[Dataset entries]
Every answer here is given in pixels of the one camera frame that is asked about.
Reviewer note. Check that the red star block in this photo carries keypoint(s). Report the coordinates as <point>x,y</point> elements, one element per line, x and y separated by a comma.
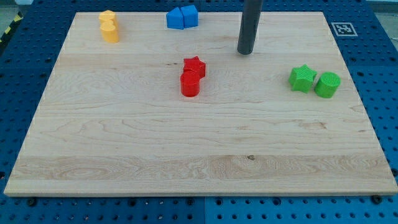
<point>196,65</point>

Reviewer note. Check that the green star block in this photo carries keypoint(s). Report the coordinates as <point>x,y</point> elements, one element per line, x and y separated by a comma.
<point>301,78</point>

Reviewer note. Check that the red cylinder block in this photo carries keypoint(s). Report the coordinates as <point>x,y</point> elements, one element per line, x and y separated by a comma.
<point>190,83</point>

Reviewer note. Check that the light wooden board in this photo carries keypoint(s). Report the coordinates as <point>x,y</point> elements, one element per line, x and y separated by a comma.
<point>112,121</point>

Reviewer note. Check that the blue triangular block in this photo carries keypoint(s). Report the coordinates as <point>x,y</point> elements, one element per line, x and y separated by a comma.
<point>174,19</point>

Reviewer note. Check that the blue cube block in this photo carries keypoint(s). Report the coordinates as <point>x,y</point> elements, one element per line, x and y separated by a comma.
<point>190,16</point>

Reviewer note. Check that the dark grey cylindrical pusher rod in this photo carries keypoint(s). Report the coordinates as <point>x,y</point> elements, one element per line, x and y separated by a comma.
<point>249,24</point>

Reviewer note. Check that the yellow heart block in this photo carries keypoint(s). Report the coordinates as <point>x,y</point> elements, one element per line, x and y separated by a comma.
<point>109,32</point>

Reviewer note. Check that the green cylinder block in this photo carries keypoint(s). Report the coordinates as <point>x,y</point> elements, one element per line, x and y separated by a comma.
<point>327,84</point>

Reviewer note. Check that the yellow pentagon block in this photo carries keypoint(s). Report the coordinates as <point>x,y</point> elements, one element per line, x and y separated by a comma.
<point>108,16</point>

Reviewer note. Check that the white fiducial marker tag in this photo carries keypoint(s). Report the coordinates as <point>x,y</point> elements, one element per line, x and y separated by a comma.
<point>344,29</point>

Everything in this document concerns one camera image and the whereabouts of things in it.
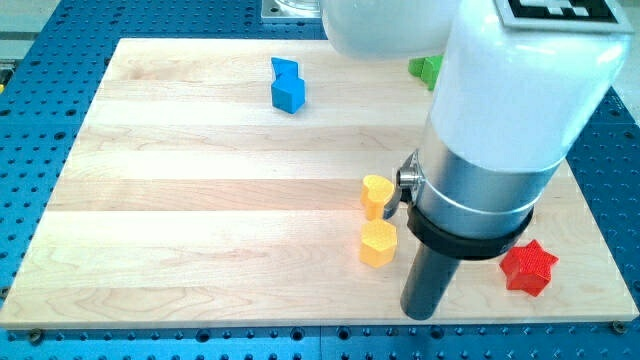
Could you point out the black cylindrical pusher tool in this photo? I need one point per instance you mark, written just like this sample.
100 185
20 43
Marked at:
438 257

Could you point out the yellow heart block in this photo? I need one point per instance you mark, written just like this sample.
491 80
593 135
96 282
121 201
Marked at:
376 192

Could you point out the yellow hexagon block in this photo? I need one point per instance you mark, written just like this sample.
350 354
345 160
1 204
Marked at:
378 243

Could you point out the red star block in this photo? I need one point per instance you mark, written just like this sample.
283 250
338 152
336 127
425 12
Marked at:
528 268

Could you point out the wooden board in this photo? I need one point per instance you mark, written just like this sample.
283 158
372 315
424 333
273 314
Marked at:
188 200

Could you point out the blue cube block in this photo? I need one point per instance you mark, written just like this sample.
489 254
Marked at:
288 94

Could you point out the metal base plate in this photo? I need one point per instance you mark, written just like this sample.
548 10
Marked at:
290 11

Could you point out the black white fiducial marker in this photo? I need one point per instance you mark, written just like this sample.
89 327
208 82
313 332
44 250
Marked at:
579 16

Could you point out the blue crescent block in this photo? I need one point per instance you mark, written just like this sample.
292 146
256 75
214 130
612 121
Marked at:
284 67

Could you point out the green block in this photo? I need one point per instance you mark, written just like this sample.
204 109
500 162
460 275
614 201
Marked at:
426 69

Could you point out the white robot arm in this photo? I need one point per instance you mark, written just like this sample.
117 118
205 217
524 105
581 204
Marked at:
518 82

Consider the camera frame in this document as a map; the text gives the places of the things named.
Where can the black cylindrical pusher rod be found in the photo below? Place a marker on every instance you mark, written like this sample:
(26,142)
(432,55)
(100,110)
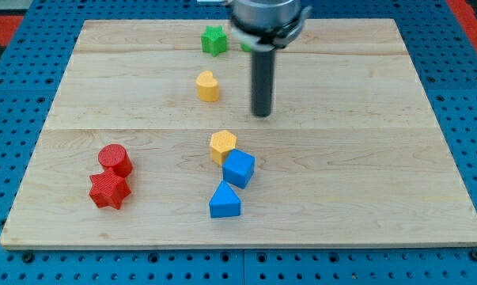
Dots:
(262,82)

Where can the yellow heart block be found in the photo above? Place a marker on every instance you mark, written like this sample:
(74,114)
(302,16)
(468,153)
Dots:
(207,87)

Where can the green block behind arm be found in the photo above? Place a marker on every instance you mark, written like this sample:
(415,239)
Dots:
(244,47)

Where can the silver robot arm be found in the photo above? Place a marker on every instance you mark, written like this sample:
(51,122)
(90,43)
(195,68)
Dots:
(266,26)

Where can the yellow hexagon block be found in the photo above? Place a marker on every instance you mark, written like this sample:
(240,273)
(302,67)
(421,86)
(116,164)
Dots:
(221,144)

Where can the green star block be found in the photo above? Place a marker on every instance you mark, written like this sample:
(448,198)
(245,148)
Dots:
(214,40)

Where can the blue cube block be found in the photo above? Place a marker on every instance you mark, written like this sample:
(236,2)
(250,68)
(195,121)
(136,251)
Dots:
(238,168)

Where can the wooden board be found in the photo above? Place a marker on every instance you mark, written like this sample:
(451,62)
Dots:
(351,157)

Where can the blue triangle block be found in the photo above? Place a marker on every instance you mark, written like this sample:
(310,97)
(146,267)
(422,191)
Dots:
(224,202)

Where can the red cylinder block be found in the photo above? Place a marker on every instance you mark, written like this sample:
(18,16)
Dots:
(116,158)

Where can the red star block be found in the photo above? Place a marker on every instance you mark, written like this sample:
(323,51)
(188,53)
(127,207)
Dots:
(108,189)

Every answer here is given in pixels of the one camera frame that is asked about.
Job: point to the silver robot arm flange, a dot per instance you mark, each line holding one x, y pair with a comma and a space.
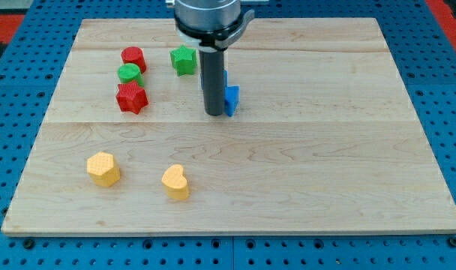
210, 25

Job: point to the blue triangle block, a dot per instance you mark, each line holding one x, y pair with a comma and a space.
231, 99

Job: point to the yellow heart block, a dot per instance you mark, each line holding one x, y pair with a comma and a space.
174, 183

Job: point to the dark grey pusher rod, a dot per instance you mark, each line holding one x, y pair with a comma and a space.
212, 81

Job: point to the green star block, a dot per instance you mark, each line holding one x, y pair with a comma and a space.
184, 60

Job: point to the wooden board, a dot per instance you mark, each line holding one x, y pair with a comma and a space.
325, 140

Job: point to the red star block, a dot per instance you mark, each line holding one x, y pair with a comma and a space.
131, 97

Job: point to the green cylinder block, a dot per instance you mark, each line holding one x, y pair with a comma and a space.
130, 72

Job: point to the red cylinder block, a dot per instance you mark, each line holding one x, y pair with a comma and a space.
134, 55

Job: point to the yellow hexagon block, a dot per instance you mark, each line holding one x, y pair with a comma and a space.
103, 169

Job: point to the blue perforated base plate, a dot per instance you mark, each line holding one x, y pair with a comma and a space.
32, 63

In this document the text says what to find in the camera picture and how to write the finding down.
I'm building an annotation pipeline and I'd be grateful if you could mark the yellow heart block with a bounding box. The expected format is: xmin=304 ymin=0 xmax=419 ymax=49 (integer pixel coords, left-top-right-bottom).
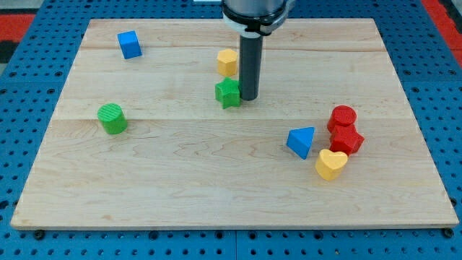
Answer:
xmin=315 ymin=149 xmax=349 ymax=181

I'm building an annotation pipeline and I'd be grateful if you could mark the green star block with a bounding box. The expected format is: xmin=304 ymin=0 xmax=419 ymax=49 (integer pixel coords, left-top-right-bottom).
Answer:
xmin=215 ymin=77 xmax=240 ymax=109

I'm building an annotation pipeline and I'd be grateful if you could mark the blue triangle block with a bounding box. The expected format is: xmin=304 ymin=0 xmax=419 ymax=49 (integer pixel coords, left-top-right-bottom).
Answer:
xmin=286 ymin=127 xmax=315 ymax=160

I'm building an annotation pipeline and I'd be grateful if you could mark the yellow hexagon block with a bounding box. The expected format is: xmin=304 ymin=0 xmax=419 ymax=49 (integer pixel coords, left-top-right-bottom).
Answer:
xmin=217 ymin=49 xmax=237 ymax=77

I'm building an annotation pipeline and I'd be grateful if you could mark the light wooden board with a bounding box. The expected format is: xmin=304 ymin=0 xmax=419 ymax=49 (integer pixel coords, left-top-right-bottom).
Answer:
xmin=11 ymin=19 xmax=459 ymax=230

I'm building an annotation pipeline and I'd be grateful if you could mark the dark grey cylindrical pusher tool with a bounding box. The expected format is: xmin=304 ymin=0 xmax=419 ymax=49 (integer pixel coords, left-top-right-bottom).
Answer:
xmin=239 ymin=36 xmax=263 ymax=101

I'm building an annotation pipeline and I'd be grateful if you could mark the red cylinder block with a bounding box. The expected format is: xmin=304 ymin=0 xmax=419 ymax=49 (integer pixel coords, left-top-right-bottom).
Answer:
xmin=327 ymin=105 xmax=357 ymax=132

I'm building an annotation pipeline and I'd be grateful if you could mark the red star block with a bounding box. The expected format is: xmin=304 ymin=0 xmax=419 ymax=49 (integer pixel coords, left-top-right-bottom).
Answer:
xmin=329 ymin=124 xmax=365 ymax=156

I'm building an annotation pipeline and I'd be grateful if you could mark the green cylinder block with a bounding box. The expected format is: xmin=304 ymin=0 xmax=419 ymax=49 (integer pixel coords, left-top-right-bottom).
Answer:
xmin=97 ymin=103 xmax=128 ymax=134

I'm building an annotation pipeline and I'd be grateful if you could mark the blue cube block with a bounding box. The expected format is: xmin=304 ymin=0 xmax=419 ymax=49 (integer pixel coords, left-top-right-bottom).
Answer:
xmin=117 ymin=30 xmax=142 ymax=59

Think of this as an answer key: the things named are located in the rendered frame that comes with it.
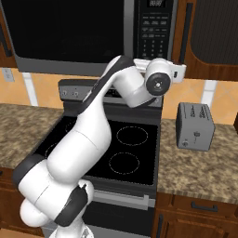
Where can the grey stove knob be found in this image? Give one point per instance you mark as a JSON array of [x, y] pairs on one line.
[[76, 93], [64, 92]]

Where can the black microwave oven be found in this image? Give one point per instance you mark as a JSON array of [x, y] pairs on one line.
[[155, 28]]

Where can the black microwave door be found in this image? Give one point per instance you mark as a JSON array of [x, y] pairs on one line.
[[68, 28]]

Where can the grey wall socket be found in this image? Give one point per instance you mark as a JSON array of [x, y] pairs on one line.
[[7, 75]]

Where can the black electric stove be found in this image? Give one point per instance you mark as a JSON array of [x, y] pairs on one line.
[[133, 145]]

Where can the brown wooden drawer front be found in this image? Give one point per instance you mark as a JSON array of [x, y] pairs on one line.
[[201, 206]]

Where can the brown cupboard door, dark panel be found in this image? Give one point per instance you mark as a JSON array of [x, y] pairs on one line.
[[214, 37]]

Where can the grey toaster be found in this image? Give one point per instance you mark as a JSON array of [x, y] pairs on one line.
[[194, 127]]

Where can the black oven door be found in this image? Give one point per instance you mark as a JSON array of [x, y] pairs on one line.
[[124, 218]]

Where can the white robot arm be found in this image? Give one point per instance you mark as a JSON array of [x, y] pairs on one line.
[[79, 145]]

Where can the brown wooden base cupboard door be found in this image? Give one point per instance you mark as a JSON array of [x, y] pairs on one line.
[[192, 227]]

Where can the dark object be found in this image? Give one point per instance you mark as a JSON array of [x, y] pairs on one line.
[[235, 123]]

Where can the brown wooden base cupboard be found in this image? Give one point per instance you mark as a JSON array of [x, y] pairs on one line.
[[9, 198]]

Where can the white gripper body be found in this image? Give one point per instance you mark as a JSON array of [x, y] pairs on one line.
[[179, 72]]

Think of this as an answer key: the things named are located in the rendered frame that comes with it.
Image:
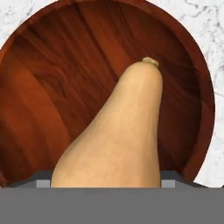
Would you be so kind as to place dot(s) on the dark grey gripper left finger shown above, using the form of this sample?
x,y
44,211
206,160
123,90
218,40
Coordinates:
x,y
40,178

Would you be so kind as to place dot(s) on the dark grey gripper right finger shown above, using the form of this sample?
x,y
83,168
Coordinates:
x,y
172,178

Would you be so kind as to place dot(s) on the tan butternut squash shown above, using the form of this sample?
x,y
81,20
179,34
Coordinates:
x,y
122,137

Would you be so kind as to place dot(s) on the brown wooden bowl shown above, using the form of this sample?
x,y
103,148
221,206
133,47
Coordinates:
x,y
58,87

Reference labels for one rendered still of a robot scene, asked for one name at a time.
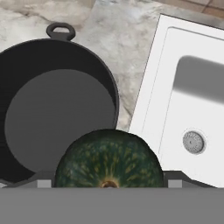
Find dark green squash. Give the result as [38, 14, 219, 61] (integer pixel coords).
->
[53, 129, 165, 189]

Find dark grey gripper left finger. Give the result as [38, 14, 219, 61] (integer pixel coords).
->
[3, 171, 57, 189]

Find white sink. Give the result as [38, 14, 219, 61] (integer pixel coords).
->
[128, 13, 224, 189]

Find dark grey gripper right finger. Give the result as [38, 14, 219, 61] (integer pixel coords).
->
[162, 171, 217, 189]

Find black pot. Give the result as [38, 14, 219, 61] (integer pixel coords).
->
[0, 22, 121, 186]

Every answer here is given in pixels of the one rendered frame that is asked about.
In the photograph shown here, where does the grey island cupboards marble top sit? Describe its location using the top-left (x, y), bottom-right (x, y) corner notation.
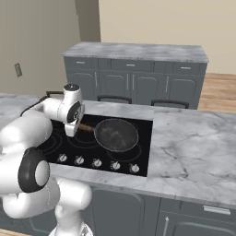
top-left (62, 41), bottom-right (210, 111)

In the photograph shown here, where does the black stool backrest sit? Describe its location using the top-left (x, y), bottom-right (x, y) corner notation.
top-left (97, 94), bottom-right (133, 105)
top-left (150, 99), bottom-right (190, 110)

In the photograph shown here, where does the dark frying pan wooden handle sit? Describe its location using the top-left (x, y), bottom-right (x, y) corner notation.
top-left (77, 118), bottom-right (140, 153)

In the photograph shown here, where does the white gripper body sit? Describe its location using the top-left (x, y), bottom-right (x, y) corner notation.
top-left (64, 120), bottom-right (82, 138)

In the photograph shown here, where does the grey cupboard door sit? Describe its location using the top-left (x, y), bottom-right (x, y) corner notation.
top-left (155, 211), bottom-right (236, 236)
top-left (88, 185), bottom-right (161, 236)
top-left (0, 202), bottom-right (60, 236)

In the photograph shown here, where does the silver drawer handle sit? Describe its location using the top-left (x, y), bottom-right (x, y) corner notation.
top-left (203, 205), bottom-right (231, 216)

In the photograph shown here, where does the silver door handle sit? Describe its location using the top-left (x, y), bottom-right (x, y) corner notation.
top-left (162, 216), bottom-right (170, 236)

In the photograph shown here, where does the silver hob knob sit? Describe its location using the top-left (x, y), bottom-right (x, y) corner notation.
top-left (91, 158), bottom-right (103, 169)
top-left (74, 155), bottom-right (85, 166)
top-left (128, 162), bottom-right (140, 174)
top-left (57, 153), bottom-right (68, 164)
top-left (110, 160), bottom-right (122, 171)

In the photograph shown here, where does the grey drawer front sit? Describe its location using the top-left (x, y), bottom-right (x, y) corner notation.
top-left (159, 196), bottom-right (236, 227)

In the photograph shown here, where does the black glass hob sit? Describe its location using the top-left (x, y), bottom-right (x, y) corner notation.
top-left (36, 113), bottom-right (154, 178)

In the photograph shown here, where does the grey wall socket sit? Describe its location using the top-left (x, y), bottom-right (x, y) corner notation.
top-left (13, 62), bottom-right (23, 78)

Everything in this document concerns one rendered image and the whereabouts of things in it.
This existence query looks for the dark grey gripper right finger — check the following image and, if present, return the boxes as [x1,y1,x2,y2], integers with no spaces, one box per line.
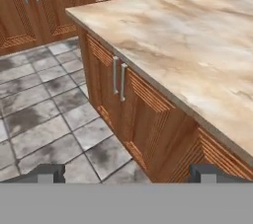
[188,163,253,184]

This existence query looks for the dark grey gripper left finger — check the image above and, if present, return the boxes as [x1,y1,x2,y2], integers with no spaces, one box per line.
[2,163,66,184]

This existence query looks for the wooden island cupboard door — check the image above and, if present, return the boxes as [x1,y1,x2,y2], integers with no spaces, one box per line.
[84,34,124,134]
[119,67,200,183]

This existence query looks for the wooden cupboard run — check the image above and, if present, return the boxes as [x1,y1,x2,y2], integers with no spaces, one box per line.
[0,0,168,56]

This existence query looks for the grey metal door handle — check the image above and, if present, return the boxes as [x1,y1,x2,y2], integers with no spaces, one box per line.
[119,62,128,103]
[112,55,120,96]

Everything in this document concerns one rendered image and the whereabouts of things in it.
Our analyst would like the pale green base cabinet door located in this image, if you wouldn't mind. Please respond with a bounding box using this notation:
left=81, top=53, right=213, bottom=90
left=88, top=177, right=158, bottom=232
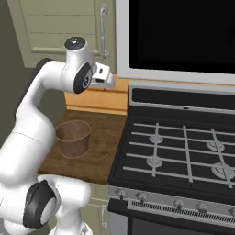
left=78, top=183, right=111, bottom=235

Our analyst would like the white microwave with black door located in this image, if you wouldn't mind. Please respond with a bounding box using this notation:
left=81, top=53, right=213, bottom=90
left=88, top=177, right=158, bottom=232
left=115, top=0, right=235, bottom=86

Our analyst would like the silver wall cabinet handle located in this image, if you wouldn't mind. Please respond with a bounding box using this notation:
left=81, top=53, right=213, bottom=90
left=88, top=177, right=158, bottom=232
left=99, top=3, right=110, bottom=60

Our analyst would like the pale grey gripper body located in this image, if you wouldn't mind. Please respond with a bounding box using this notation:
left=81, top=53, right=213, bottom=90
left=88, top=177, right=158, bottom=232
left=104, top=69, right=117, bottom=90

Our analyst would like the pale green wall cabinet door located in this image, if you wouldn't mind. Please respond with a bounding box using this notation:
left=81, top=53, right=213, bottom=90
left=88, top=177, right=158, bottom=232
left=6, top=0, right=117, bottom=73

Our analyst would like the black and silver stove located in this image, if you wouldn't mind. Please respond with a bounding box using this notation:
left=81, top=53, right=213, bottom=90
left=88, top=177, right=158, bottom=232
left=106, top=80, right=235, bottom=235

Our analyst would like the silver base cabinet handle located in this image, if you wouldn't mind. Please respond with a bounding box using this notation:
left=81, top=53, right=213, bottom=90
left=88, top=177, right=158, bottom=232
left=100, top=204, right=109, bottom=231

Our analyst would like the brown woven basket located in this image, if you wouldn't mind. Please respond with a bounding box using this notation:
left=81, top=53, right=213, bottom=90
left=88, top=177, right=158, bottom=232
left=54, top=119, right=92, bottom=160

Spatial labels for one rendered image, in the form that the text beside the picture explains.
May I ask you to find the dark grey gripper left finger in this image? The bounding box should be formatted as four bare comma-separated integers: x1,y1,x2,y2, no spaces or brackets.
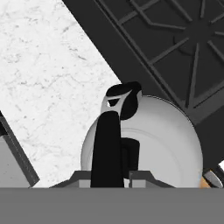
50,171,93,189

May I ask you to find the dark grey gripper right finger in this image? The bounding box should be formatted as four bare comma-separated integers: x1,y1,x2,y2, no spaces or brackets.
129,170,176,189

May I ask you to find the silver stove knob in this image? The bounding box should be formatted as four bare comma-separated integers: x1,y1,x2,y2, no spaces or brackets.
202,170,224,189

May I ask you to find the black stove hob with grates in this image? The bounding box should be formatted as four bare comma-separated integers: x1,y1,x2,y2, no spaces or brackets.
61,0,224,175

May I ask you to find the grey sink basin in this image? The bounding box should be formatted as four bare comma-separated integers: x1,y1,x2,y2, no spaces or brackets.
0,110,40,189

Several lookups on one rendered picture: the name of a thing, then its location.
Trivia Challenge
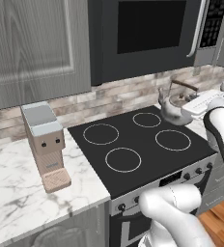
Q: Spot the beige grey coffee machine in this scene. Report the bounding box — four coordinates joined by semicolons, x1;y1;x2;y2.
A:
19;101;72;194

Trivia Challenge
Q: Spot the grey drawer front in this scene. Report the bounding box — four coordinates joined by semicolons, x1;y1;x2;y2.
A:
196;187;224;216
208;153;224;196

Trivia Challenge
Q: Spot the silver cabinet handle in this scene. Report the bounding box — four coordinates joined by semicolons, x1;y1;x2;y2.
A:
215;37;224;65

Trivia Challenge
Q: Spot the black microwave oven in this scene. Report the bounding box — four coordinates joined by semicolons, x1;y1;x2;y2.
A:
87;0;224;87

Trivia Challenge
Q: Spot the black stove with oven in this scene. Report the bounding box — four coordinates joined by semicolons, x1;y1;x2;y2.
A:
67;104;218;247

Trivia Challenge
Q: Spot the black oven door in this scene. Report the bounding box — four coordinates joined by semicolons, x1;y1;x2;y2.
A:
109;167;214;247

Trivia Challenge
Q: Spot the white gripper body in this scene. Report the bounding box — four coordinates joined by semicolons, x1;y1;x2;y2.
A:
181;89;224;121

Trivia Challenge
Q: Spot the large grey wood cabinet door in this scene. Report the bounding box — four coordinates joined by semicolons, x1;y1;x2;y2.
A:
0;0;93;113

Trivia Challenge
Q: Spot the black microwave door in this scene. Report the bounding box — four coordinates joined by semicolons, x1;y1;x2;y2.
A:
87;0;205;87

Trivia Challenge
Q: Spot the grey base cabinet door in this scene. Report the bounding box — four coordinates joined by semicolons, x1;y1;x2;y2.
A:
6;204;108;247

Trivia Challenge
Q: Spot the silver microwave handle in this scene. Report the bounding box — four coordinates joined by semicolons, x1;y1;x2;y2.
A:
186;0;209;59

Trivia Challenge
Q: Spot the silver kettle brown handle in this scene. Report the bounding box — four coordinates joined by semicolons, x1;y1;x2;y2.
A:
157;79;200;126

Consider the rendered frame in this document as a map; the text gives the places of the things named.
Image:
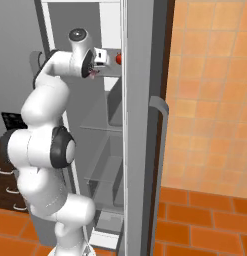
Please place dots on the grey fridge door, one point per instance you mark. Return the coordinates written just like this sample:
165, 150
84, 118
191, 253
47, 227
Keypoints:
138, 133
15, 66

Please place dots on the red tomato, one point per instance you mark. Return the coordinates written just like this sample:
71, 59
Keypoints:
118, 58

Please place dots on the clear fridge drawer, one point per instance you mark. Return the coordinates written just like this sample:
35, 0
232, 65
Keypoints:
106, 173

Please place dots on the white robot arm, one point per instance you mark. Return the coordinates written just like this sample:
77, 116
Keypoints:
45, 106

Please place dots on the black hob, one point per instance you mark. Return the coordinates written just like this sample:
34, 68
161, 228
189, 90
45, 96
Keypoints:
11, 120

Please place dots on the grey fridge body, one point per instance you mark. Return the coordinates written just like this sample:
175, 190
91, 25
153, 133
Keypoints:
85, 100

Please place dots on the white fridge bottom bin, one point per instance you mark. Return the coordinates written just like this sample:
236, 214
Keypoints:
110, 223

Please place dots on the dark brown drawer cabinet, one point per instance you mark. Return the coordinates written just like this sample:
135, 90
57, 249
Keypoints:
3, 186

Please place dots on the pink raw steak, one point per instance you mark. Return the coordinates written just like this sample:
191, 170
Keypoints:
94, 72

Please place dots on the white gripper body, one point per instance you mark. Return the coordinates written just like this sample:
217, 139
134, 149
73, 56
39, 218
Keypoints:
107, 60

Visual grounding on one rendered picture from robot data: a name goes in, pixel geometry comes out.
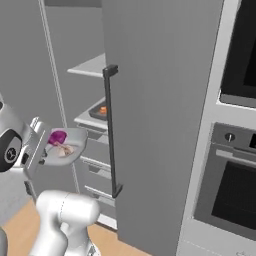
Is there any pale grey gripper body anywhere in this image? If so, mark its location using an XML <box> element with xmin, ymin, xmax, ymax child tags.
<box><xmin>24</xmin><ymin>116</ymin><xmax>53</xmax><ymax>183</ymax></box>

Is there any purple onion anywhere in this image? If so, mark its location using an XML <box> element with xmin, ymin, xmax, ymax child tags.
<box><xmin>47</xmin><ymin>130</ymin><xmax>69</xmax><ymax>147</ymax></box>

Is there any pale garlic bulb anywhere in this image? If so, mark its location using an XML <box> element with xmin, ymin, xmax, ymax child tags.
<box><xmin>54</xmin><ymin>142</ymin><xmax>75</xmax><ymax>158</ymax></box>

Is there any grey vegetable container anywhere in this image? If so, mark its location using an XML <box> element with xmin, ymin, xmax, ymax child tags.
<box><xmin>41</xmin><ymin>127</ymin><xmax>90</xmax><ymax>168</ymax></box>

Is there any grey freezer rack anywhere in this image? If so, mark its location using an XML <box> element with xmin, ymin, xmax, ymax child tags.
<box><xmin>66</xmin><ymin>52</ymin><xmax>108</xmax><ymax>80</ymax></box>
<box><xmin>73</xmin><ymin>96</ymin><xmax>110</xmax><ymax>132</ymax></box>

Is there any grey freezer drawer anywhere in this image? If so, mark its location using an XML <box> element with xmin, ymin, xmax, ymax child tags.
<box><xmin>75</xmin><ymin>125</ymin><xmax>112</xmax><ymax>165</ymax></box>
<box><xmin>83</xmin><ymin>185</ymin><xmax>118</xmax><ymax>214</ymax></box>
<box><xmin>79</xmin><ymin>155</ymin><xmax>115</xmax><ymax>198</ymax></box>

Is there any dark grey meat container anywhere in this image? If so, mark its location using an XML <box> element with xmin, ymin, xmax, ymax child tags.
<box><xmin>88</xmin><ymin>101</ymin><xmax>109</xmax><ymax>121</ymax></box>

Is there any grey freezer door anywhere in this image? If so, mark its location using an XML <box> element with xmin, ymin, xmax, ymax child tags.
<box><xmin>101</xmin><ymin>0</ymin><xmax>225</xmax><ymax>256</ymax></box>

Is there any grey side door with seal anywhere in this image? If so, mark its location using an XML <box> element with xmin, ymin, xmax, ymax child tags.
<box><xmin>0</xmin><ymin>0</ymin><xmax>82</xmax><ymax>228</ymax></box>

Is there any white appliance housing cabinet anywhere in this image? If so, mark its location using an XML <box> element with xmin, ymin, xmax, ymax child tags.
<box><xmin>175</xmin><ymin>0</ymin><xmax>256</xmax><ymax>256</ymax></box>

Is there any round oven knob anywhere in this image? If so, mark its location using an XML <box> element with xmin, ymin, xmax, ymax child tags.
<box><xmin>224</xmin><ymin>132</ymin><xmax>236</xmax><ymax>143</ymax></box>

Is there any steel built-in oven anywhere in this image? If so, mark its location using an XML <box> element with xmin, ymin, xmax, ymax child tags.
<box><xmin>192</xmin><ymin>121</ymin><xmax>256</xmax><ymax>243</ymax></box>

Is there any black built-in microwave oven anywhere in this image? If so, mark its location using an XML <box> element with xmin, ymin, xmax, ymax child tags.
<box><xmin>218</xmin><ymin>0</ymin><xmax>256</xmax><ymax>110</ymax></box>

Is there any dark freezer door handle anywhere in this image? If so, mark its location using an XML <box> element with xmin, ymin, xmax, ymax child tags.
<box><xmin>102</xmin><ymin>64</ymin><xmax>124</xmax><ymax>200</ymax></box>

Directions for this task: Only the lines containing "container" are needed; copy each of them from the data.

Exercise answer:
Is there any grey vegetable container anywhere in this image? If so, mark its location using an XML <box> element with xmin, ymin, xmax, ymax child tags.
Is there any dark grey meat container anywhere in this image? If so, mark its location using an XML <box> element with xmin, ymin, xmax, ymax child tags.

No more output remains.